First, some background: As a Wisconsin legislator I was one of the people who sued the state in 2011, arguing that maps drawn by my Republican colleagues amounted to an unconstitutional partisan gerrymander.
It was the case that prompted the Supreme Court to decide last year that federal courts have no role in refereeing such disputes — setting the stage for another set of partisan brawls across the country next year, over the contours of congressional and legislative districts for the rest of the decade.
This week the Republicans retained their solid hold on the Legislature, so they will have the power to unilaterally take the first shot at drawing the new Wisconsin maps. Then the Democratic governor, Tony Evers, will have the power to reject those maps.
In the middle stands the People's Map Commission, created by the governor this year to come up with new lines "free from partisan bias and partisan advantage." The nine people have no authority, but Evers hopes their work becomes a compromise acceptable to him and the GOP lawmakers in Madison. If he's wrong, the stalemate would be broken by maps drawn by the conservative-leaning state Supreme Court.
Here is my proposal for the commission, one that would give us fairer and more competitive districts — two of the chief goals for those of us who want to ban gerrymandering from Wisconsin.
Unlike the so-called Iowa Model, which a lot of "good government" groups in Wisconsin favor, my proposal requires using the data about how people in specific districts have voted over the past four or five presidential or gubernatorial elections. It also would allow for disregarding some municipal and county lines and some communities of interest.
I propose these changes because there's no other way to get to politically competitive districts in Wisconsin.
Such competition is important for the preservation of democracy. If one party gerrymanders its majority into a perpetually dominant position, that seriously erodes public confidence in our democracy and creates doubt that elections mean anything.
Any map where a majority of districts could be viably contested by both Republicans and Democrats would be impossible under the single-member district plan that Wisconsin has now — because too many people live in areas of Republican concentration, and too many in places of Democratic concentration.
But that doesn't mean we can't have more districts that are competitive. My view is that a fair map should require at least 10 percent of the total districts to be competitive between the parties, meaning the difference between red and blue voting base is below 2.5 percent. Both parties should have a shot at the majority of the seats in a close election, and particularly if it's a landslide. Another 5 percent of districts should be drawn so the difference is below 5 percent.
Since the redistricting is done after the census details are finalized, the votes for both presidential candidates this fall can be combined with statewide totals from all the other elections in the past decade — then averaged to determine the state's partisan balance. Results through 2018 show we are an almost exactly evenly divided state.
It is essential to reflect partisan election voting patterns when constructing a fair map because without this data, you'd be drawing blind.
If you want to achieve equal balance you also may have to stretch and violate the rule against crossing county and municipal lines in order to achieve the ultimate goal of fairness. An outlandish and irregular shape should never be adopted.
You also may have to bend the "community of interest" standard, which is the plague of the redistricting efforts and has exacerbated the excessive partisanship that has occurred in the past 20 years.
Too much focus on keeping like-minded communities of interest in a single district reduces competition too much. It breeds ideologues in both parties' extremes. When a legislator does not have a general election opponent with the potential to win, that lawmakers fears only a primary challenge. This results in the election of too many who fear that compromise will lead to their defeat. This is why bipartisan solutions for major issues are so elusive.

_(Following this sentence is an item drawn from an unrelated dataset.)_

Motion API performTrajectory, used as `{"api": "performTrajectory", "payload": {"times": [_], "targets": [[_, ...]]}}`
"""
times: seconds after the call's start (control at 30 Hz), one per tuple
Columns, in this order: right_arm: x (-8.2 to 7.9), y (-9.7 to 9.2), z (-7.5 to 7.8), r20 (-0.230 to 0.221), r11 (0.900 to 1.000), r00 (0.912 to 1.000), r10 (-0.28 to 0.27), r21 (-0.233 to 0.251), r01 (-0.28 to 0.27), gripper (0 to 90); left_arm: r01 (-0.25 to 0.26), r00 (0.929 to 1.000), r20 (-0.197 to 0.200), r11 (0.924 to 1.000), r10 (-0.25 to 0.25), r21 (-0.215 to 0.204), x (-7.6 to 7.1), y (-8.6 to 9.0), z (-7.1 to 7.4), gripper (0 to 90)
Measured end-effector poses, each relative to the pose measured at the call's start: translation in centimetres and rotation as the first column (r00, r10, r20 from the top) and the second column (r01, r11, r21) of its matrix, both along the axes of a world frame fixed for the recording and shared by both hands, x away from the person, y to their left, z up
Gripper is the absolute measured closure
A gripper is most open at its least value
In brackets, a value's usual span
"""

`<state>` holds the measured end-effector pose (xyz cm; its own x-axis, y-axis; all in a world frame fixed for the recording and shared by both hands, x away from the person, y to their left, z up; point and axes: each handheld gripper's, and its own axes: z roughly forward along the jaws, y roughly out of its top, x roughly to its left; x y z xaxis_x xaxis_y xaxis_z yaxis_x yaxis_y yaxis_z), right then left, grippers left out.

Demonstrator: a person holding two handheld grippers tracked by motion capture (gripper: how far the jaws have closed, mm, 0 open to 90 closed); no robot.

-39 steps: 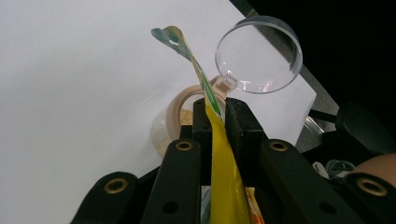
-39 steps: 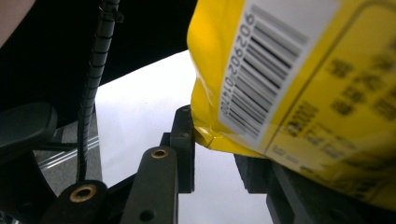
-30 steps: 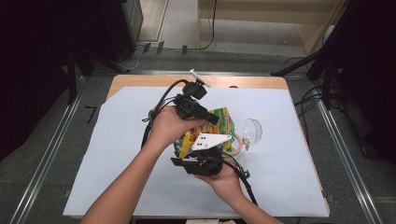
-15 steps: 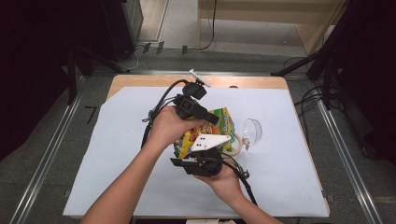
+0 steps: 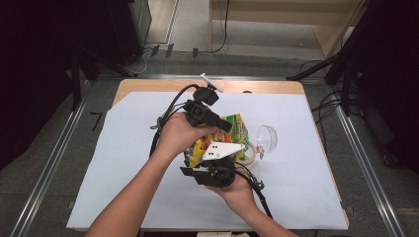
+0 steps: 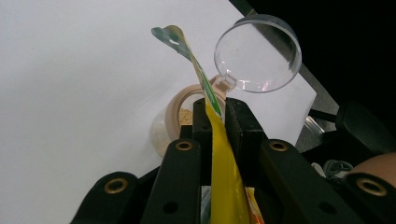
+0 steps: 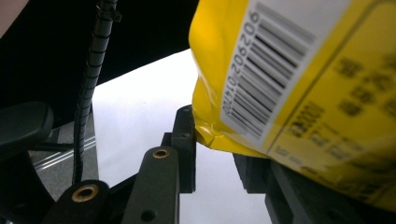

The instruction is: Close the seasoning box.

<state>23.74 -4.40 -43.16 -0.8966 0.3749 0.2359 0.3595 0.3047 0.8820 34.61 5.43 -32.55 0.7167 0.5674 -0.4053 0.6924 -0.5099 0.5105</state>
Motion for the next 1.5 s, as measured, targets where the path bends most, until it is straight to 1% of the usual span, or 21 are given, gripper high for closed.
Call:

In the 2011 redistricting, Republicans removed African Americans voters from any marginal districts in both houses of the Legislature. The effect was to silence the voices and lower the influence of many Black lawmakers in Madison.
It is essential that a substantial number of districts have populations of both white people and racial minorities, urban and suburban dwellers, or metro area and rural residents. That is what would compel legislators to compromise or at least consider bipartisan solutions.
Drawing maps with an emphasis on promoting partisan competition, and the consensus-focused politics it yields, would do more than make the Legislature more responsive to Wisconsin's challenges. Equally important, it would achieve citizen confidence in the process and affirm that democracy exists at the state level.